• [TASK TO CARRY OUT]: From start to end, print the entire listing below exactly.

[Start of Attachment]

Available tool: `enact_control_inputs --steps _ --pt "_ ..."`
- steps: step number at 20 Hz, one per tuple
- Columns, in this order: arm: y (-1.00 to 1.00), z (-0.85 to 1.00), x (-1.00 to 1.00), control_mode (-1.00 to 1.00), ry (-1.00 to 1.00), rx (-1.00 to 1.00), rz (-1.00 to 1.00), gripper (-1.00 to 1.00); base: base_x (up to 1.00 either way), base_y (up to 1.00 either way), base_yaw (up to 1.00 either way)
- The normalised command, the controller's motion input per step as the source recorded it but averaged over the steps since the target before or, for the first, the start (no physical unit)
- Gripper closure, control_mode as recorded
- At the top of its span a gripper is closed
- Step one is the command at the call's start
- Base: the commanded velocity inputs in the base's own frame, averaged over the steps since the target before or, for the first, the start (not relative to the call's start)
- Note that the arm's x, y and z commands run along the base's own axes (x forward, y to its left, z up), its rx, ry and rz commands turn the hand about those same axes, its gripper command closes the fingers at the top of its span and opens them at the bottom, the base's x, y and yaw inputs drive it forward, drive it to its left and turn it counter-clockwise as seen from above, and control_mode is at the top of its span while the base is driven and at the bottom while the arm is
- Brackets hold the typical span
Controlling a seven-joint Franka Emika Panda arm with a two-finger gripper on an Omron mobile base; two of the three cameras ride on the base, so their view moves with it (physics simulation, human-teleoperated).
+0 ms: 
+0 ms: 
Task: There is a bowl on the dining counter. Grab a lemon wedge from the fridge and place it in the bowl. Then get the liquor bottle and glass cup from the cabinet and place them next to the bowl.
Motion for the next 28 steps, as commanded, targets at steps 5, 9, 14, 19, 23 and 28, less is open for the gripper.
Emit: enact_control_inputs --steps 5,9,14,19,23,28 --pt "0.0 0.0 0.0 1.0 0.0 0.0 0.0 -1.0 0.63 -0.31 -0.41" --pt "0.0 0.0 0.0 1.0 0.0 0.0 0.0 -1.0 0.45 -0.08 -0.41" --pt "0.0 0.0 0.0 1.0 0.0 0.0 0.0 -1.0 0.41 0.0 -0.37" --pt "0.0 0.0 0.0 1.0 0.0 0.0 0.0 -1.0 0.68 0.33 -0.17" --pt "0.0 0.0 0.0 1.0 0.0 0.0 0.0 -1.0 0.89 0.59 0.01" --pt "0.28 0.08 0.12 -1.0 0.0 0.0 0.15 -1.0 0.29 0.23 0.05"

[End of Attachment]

• [TASK OUTPUT]:
Available tool: `enact_control_inputs --steps _ --pt "_ ..."`
- steps: step number at 20 Hz, one per tuple
- Columns, in this order: arm: y (-1.00 to 1.00), z (-0.85 to 1.00), x (-1.00 to 1.00), control_mode (-1.00 to 1.00), ry (-1.00 to 1.00), rx (-1.00 to 1.00), rz (-1.00 to 1.00), gripper (-1.00 to 1.00); base: base_x (up to 1.00 either way), base_y (up to 1.00 either way), base_yaw (up to 1.00 either way)
- The normalised command, the controller's motion input per step as the source recorded it but averaged over the steps since the target before or, for the first, the start (no physical unit)
- Gripper closure, control_mode as recorded
- At the top of its span a gripper is closed
- Step one is the command at the call's start
- Base: the commanded velocity inputs in the base's own frame, averaged over the steps since the target before or, for the first, the start (not relative to the call's start)
- Note that the arm's x, y and z commands run along the base's own axes (x forward, y to its left, z up), its rx, ry and rz commands turn the hand about those same axes, its gripper command closes the fingers at the top of its span and opens them at the bottom, the base's x, y and yaw inputs drive it forward, drive it to its left and turn it counter-clockwise as seen from above, and control_mode is at the top of its span while the base is driven and at the bottom while the arm is
- Brackets hold the typical span
Controlling a seven-joint Franka Emika Panda arm with a two-finger gripper on an Omron mobile base; two of the three cameras ride on the base, so their view moves with it (physics simulation, human-teleoperated).
+0 ms: 
+0 ms: 
Task: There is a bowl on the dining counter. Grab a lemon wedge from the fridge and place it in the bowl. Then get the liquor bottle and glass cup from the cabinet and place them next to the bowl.
Motion for the next 28 steps, as commanded, targets at steps 5, 9, 14, 19, 23 and 28, less is open for the gripper.
Emit: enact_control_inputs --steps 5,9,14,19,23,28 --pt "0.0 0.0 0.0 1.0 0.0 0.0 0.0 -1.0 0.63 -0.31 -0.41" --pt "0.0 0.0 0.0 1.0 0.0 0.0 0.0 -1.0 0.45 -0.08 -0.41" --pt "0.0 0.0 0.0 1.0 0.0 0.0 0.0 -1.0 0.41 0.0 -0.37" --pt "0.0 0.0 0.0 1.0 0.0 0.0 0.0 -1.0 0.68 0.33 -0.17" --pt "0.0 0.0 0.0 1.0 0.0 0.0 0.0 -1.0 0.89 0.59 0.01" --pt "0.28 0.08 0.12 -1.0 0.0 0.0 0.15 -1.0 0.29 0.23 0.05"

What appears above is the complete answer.